PyData Global 2024

Improve LLMs Alignment with Complete and Robust Preference Data
12-04, 11:30–12:00 (UTC), LLM Track

This talk explores how to align large language models (LLMs) with human values via preference learning (PL) in the presence of challenges such as incomplete and corrupted data in preference datasets. We propose a novel method for recalibrating values to tackle these issues, enhancing LLM resilience by improving the robustness of existing models. The session highlights real-world experiments that show how the method addresses adversarial noise and unobserved comparisons, making it essential for building more reliable, ethically aligned AI systems.


This session tackles the challenge of aligning large language models (LLMs) with human values through preference learning (PL), specifically addressing the issues of incomplete and corrupted data in preference datasets. We propose a novel method for recalibrating values in these datasets, which enhances the robustness of existing models, such as the Bradley-Terry-Luce (BTL) model. This method is crucial for improving the reliability and ethical alignment of LLMs, especially in real-world data settings.

This talk is ideal for AI researchers, engineers, and data scientists who have a basic understanding of machine learning and ranking models and are interested in building more reliable AI systems. Attendees will see practical examples and experiments demonstrating how this method strengthens LLMs and ensures resilience against noisy or manipulated data.

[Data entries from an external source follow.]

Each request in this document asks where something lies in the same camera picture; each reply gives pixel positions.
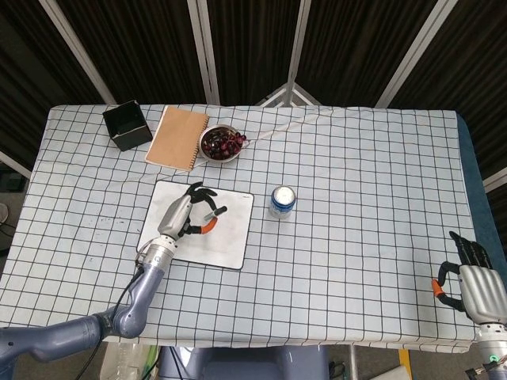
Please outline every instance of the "black curtain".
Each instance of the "black curtain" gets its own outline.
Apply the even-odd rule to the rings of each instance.
[[[33,167],[51,107],[102,99],[36,0],[0,2],[0,150]]]
[[[488,192],[491,212],[497,225],[498,233],[507,258],[507,184]]]
[[[296,83],[324,105],[378,101],[436,0],[312,0]]]
[[[391,102],[455,109],[471,132],[482,178],[507,167],[507,3],[458,2]]]
[[[205,103],[186,0],[59,0],[118,102]]]
[[[222,105],[255,105],[288,79],[299,1],[208,0]]]

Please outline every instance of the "white grid tablecloth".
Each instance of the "white grid tablecloth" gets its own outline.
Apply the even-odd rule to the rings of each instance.
[[[459,262],[448,231],[474,239],[454,112],[182,107],[244,131],[251,145],[222,166],[198,158],[192,172],[175,172],[144,162],[149,144],[120,152],[106,106],[51,110],[0,281],[1,325],[114,305],[155,181],[204,179],[255,196],[243,268],[175,260],[142,342],[467,350],[471,322],[431,290],[440,264]],[[163,106],[142,109],[154,131]],[[268,213],[278,184],[298,196],[280,222]],[[457,280],[445,290],[459,296]]]

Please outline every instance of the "brown notebook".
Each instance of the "brown notebook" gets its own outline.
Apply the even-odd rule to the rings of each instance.
[[[146,155],[152,164],[190,171],[199,152],[199,136],[209,116],[185,109],[166,107]]]

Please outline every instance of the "spiral binding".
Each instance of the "spiral binding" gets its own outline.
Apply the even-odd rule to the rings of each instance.
[[[201,134],[204,132],[204,130],[208,126],[208,121],[209,121],[209,117],[207,117],[206,120],[204,121],[203,129],[200,131]],[[190,162],[190,166],[188,167],[189,171],[191,171],[193,169],[193,166],[196,164],[196,159],[197,159],[198,154],[199,154],[199,140],[197,140],[197,145],[196,145],[196,148],[193,152],[193,159]]]

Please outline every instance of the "robotic hand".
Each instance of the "robotic hand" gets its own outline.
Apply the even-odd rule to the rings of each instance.
[[[47,362],[93,346],[97,348],[106,336],[139,336],[146,326],[148,308],[158,285],[174,257],[176,241],[185,234],[208,233],[215,227],[217,217],[227,211],[225,206],[216,207],[212,198],[216,193],[202,188],[202,184],[192,184],[182,197],[169,206],[158,226],[160,236],[146,243],[138,252],[135,259],[137,272],[116,306],[102,313],[43,328],[0,329],[0,379],[11,378],[15,359],[25,352]],[[190,213],[193,205],[203,201],[212,209],[206,216],[208,224],[192,226]],[[131,296],[131,303],[120,306],[126,291]]]
[[[432,281],[433,294],[446,306],[466,313],[478,325],[482,367],[466,371],[470,380],[487,372],[490,380],[507,380],[507,293],[497,271],[491,268],[486,250],[474,241],[451,232],[462,265],[445,261]],[[447,274],[458,275],[462,299],[442,290]]]

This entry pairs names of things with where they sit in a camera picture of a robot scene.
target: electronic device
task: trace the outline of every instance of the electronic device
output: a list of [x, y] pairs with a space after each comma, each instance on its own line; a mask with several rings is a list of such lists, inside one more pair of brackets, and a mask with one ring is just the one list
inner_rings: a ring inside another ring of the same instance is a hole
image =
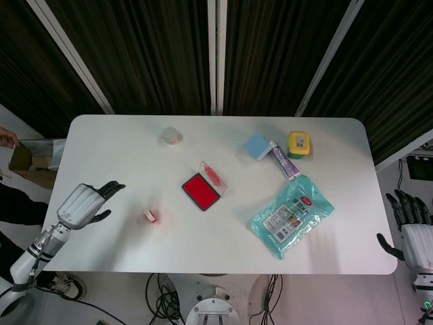
[[411, 179], [433, 181], [433, 157], [411, 155], [406, 157]]

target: snack package
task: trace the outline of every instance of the snack package
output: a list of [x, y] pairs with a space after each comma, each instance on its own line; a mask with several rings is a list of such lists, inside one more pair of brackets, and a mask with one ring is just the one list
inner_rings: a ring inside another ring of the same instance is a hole
[[305, 175], [296, 178], [251, 220], [252, 231], [277, 255], [296, 245], [334, 207]]

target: person's hand
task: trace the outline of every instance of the person's hand
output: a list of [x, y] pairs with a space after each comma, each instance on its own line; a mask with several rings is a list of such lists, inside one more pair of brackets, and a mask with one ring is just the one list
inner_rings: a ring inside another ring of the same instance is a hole
[[16, 134], [5, 129], [4, 127], [0, 127], [0, 147], [13, 149], [14, 145], [19, 145]]

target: purple toothpaste tube
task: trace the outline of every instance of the purple toothpaste tube
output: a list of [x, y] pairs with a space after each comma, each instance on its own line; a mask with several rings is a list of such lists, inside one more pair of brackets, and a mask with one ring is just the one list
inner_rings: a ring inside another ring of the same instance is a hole
[[293, 165], [289, 158], [284, 154], [284, 151], [274, 141], [270, 141], [269, 143], [272, 146], [272, 154], [278, 160], [289, 181], [293, 181], [300, 175], [300, 171], [295, 165]]

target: blue sponge
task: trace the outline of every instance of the blue sponge
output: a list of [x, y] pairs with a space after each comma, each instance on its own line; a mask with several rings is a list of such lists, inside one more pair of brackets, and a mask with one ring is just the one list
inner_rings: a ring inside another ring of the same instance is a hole
[[256, 160], [262, 160], [272, 149], [270, 143], [259, 133], [255, 133], [244, 147], [250, 156]]

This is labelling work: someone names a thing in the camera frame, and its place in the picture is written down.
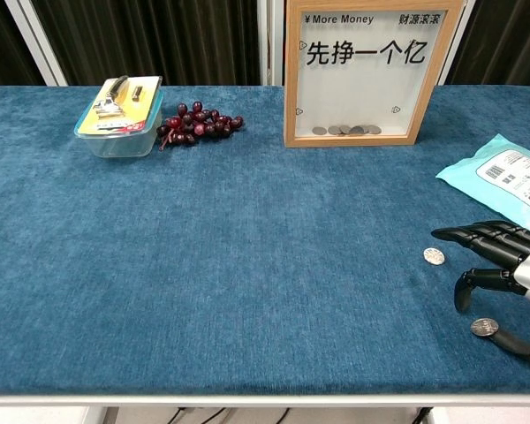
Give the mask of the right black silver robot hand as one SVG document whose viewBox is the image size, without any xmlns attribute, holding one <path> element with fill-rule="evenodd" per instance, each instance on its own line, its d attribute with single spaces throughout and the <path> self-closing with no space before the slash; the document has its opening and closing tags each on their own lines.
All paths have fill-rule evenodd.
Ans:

By the end of the session, participants will understand how to handle incomplete preference datasets, enhance model robustness against adversarial inputs, and apply these strategies to develop more ethically aligned AI systems.


Prior Knowledge Expected

Previous knowledge expected

Son The Nguyen is a Ph.D. student in Management Information Systems (MIS) at the University of Illinois Chicago, where he is guided by Professor Theja Tulabandhula. Son specializes in human-AI collaboration, with a focus on enhancing both human and model performance. His research bridges AI theory and practical applications, emphasizing AI safety, alignment, and optimizing interactions between humans and AI to harmonize their collaboration.